Well, practice must make perfect then. I restored the original one on the right side, then decided that the left side would make for much shorter vacuum piping runs, so I got a hold of a BJ42 vacuum tank, and restored it. Now I head back to the original one - at least I don't need to to do anything other than bolt it in.

I'm glad to be doing this trial fitting work with the truck in primer so I don't need to worry about scratching the paint, case in point being the vacuum lines. Now, a LHD HJ47 is not exactly what you might call a common truck, so any though of actually obtaining the factory bent vacuum lines was quickly abandoned. Like a lot of things in the project, the switch from RHD to LHD has a lot of implications, and here's the latest: the vacuum lines. Not symmetrical.

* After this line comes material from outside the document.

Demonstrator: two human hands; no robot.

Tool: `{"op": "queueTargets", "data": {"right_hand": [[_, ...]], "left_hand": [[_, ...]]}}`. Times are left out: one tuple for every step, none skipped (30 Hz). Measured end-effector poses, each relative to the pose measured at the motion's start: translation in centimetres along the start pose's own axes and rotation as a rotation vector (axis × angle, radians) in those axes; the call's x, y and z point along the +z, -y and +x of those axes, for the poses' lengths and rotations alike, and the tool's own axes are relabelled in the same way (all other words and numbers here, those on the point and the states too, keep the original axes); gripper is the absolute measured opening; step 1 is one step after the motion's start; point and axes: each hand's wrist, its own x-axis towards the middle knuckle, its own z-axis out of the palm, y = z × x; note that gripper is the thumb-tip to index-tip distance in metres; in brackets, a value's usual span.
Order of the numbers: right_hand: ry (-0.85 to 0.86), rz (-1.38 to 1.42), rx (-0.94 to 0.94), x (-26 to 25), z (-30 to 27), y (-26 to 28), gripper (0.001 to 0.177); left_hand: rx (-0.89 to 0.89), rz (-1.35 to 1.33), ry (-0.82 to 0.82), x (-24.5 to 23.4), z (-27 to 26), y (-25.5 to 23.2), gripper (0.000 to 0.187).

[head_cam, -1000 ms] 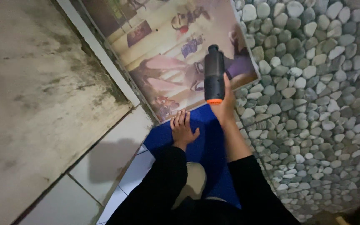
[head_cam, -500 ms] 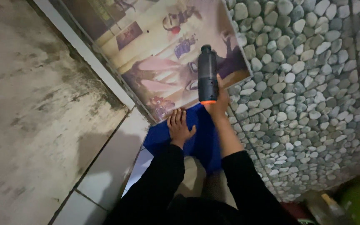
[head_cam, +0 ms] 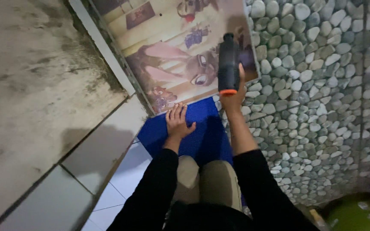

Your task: The recorder uses a heat gun to smooth or adhere a blue mat and a poster to the floor.

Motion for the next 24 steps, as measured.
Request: {"op": "queueTargets", "data": {"right_hand": [[0.006,0.0,-0.005,-0.6,0.7,0.9,0.077],[0.046,-0.049,-0.005,-1.2,1.3,1.7,0.082],[0.085,-0.098,-0.007,-1.7,1.9,2.6,0.087],[0.088,-0.098,-0.014,-2.3,1.7,2.7,0.087],[0.129,-0.128,-0.087,-2.7,1.4,2.8,0.093],[0.169,-0.158,-0.16,-3.0,1.1,2.9,0.098],[0.167,-0.155,-0.163,-2.8,0.7,1.7,0.098],[0.138,-0.14,-0.126,-2.6,0.3,0.5,0.094],[0.117,-0.129,-0.087,-2.7,-0.4,-0.8,0.089],[0.122,-0.13,-0.087,-2.7,0.1,-0.3,0.089],[0.112,-0.119,0.004,-2.6,0.8,0.2,0.085],[0.101,-0.108,0.095,-2.4,1.4,0.8,0.082],[0.101,-0.11,0.09,-2.5,1.8,1.5,0.082],[0.097,-0.099,-0.032,-2.5,2.2,2.2,0.086],[0.098,-0.085,-0.151,-2.5,2.5,2.9,0.091],[0.102,-0.085,-0.155,-2.6,2.2,3.0,0.091],[0.173,-0.156,-0.099,-2.5,1.7,3.2,0.091],[0.245,-0.226,-0.043,-2.4,1.2,3.4,0.092],[0.252,-0.224,-0.045,-2.1,1.1,2.9,0.092],[0.24,-0.147,0.01,-1.9,1.0,2.4,0.085],[0.229,-0.074,0.069,-1.9,0.8,1.9,0.078],[0.236,-0.077,0.073,-1.4,1.2,1.8,0.078],[0.186,0.001,0.113,-0.9,1.4,1.9,0.078],[0.135,0.078,0.154,-0.4,1.6,2.0,0.078]], "left_hand": [[-0.006,-0.001,-0.004,-0.5,0.1,-0.3,0.09],[-0.028,-0.031,0.033,-0.9,0.2,-0.6,0.094],[-0.048,-0.061,0.069,-1.4,0.3,-0.8,0.098],[-0.053,-0.062,0.063,-1.6,0.4,-1.2,0.098],[-0.036,-0.101,0.024,-2.0,0.6,-1.3,0.096],[-0.018,-0.141,-0.014,-2.4,0.9,-1.3,0.094],[-0.016,-0.138,-0.017,-2.3,1.4,-1.6,0.094],[-0.088,-0.115,0.003,-2.2,1.9,-1.9,0.088],[-0.165,-0.096,0.027,-1.9,2.1,-2.5,0.082],[-0.17,-0.098,0.028,-1.7,3.3,-2.7,0.082],[-0.255,-0.094,-0.024,-1.4,4.7,-2.9,0.075],[-0.341,-0.091,-0.076,-1.2,6.1,-3.0,0.068],[-0.343,-0.094,-0.08,-2.0,8.4,-3.5,0.068],[-0.314,-0.109,-0.153,-2.8,10.8,-4.0,0.072],[-0.287,-0.122,-0.224,-3.8,13.0,-4.3,0.077],[-0.293,-0.123,-0.227,-3.3,14.4,-4.4,0.077],[-0.304,-0.133,-0.264,-2.9,15.7,-4.3,0.081],[-0.316,-0.143,-0.301,-2.4,17.0,-4.1,0.085],[-0.323,-0.14,-0.301,-2.2,17.4,-4.1,0.085],[-0.395,-0.094,-0.24,-1.9,17.9,-4.1,0.086],[-0.467,-0.052,-0.172,-1.5,18.2,-4.4,0.088],[-0.473,-0.054,-0.166,-1.7,18.4,-4.6,0.088],[-0.478,-0.078,-0.159,-2.1,18.4,-4.6,0.089],[-0.483,-0.102,-0.152,-2.5,18.4,-4.6,0.091]]}}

So, I chose to custom bend and chop some lines that I did have to see if that might work. I used one original line from the RHD firewall (the one in picture 2 that jogs out in front of the clutch master), and one BJ40 vacuum line (which, to my satisfaction, fit perfectly several of the captive nuts I have in my firewall). They are a lot harder to bend than the brake piping, but it can be done carefully and with the aid of a vise. In the third picture, the lower vacuum pipe will take the vacuum hose from the back of the alternator and connect it to the vacuum tank. The other line is the return, and will connect to both the brake booster and the vsv-controlled butterfly valve on the intake manifold.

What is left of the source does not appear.